Je suis à la fois contente et triste de savoir que je ne suis pas seule. Mon mari et moi sommes mariés depuis près de 17 ans. Je n'ai jamais été une grande buveuse, mais j'apprécie un verre de vin. J'en bois rarement plus d'un, et jamais plus de deux. Pendant des années, j'ai cru que mon mari et moi prenions un verre au dîner. Je travaillais au centre-ville et je ne revenais jamais avant 17h30. Lui, il travaillait à domicile. Puis la pandémie a frappé, et j'ai commencé à travailler à domicile. J'ai alors réalisé que son « verre au souper » représentait en réalité environ 12 heures de consommation d'alcool, depuis midi … Lire la suite »
Je suis tellement soulagée de savoir que je ne suis pas seule. Chaque commentaire que je lis me rappelle tellement ce que je vis. Les mensonges, les canettes de bière et les bouteilles de vodka cachées, et ses crises de colère quand je les trouve, comme si j'avais fait quelque chose de mal ! Il a appelé les Alcooliques anonymes et m'a dit qu'ils ne pensaient pas qu'il avait un problème… mais il est sur une pente glissante. Il m'a toujours reproché de mentir, il ne veut pas entendre mes remarques sur sa consommation d'alcool. Je veux juste qu'il aille mieux et qu'on arrête de se disputer.
Charmant et très utile.
Je ne suis pas le seul à avoir lu toutes ces histoires.
Très difficile de quitter quelqu'un de très proche.
Bon sang, ces commentaires me touchent profondément et j'ai envie de pleurer pour chacun d'entre vous, parce que je ressens votre douleur. Cependant, après avoir lu ceci, je me rends compte que je ne suis qu'au début de ce terrible parcours et que je suis loin d'avoir vécu autant que beaucoup d'entre vous. Ma femme et moi sommes ensemble depuis 16 ans et mariés depuis la moitié de cette période. Nous avons commencé à boire deux ou trois verres chaque soir pour atténuer la douleur de la mort de notre fils, mais j'ai arrêté au bout d'un an et elle … Lire la suite »
Après avoir lu tous ces témoignages de membres et de personnes souhaitant devenir membres du groupe de soutien Al-Anon, j'ai mieux compris leur douleur et leur chagrin face à la dépendance d'un proche à l'alcool, comme c'est mon cas moi-même. Merci d'avoir partagé vos histoires !

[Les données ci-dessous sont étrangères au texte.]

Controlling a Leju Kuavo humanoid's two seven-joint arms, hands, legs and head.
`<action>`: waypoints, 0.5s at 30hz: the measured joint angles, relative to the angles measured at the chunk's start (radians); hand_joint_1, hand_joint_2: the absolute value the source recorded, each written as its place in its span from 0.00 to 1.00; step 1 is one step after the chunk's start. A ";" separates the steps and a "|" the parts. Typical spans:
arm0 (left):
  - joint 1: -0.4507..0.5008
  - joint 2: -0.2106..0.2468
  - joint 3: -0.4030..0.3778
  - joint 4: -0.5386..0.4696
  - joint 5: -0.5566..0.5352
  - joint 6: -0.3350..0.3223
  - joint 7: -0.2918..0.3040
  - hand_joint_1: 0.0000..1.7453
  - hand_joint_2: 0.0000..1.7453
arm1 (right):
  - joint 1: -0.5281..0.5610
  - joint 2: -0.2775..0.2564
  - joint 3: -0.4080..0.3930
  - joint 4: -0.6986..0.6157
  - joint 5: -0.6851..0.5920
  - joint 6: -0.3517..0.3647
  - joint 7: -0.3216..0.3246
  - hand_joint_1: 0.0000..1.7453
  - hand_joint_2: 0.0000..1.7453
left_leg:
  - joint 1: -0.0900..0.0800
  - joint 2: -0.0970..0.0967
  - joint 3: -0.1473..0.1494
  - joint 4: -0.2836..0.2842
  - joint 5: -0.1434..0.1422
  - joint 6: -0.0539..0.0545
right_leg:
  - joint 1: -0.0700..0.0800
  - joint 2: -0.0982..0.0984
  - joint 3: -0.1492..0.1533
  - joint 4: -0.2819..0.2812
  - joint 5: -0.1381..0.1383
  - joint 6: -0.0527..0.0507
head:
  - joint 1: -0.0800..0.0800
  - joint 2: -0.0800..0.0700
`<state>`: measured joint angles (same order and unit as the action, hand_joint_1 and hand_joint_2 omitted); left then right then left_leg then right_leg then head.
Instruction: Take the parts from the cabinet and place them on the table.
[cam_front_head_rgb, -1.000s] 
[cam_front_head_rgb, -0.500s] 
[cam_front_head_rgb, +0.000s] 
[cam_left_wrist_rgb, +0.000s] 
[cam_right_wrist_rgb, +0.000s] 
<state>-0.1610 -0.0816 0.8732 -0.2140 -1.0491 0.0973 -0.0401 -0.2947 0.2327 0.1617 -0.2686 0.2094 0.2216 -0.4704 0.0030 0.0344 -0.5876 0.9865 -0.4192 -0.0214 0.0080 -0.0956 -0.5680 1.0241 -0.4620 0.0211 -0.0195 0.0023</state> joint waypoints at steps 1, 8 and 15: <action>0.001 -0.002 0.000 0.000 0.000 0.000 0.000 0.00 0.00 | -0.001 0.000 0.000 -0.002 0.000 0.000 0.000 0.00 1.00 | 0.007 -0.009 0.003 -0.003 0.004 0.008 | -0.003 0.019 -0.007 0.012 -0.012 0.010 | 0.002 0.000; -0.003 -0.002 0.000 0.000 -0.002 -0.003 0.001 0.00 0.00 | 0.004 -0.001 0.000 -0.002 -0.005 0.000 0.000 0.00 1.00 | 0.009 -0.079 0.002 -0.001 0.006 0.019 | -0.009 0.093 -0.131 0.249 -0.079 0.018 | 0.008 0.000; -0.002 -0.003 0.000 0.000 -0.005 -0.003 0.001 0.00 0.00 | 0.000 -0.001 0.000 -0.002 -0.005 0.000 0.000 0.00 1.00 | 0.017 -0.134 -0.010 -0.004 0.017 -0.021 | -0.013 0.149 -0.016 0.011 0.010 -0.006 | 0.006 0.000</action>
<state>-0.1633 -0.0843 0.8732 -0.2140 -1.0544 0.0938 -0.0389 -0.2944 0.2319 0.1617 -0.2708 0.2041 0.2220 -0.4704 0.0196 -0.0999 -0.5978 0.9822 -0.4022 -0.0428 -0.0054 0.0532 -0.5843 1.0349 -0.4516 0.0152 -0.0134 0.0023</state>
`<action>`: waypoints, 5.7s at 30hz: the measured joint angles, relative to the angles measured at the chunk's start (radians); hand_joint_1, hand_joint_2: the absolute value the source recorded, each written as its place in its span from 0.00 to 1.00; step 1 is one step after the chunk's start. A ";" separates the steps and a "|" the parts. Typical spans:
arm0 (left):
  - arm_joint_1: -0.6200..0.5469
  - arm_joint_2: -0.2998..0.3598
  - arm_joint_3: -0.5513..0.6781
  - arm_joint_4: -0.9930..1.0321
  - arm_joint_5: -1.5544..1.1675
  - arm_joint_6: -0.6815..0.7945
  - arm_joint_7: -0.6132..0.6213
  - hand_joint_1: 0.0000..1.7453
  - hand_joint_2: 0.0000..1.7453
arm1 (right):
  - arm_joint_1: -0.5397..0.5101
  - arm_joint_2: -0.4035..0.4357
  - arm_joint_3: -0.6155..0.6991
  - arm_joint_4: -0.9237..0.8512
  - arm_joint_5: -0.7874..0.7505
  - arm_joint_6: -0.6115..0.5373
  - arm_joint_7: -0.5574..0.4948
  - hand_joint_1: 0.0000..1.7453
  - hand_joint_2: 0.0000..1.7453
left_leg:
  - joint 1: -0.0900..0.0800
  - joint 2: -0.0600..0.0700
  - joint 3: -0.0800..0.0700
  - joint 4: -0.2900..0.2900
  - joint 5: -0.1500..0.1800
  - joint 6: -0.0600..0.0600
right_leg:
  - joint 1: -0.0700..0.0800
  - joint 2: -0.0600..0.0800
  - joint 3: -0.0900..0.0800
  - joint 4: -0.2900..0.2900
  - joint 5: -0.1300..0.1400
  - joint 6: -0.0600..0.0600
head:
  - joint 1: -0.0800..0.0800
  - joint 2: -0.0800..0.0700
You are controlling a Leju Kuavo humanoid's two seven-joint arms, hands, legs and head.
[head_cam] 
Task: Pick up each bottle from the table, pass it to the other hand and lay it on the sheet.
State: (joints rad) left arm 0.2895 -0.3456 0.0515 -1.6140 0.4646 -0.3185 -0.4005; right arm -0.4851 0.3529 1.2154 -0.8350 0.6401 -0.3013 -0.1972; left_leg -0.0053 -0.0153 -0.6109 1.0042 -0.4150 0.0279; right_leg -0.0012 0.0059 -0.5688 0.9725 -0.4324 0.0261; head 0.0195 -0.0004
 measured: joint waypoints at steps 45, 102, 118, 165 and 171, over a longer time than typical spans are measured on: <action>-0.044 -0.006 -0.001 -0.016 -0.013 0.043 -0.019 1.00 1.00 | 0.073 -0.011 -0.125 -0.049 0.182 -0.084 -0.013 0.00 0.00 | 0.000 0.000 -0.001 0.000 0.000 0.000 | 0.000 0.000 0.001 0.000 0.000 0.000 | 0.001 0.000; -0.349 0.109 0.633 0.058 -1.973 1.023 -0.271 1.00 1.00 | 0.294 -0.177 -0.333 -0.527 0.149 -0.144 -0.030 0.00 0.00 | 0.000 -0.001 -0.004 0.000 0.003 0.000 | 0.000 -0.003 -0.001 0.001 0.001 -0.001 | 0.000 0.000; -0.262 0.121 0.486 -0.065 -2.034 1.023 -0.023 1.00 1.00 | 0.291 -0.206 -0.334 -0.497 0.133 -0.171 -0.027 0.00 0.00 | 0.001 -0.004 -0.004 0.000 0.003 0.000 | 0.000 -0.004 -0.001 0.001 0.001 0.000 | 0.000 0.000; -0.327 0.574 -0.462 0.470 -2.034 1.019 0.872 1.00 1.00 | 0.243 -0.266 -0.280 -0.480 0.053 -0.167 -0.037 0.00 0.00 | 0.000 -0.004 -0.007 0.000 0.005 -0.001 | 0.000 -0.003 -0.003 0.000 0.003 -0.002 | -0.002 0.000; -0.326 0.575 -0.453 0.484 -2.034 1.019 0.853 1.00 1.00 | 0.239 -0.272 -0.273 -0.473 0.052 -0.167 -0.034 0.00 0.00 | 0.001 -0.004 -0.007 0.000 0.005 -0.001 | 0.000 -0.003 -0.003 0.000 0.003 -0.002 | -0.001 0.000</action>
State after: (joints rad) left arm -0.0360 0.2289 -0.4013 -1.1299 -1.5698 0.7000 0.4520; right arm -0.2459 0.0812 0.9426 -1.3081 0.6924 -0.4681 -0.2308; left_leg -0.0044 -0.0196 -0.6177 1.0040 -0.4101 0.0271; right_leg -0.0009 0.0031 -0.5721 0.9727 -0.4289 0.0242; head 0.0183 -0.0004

Partage très utile et agréable. Merci.
Je suis épuisé. Ma blonde, avec qui je suis depuis 17 ans, boit régulièrement. Elle cache de l'alcool et trouve des prétextes pour aller aux toilettes plusieurs fois par nuit. Je sens l'alcool et j'entends le changement dans sa voix et son élocution. Elle a suivi deux traitements de désintoxication dans un centre spécialisé au cours des dix dernières années. Elle refuse d'aller aux réunions et je suis tout simplement épuisé, car si j'aborde le sujet, elle devient agressive et m'attaque verbalement et physiquement . Parfois, je suis tellement en colère que je ne me sens plus capable de me contrôler.
J'ai assisté à quelques réunions. Je sais que je dois changer mes réactions et j'ai fait des progrès. Cependant, que recommande-t-on lorsqu'une personne conduit en état d'ébriété, comme l'indiquent les petites bouteilles vides ?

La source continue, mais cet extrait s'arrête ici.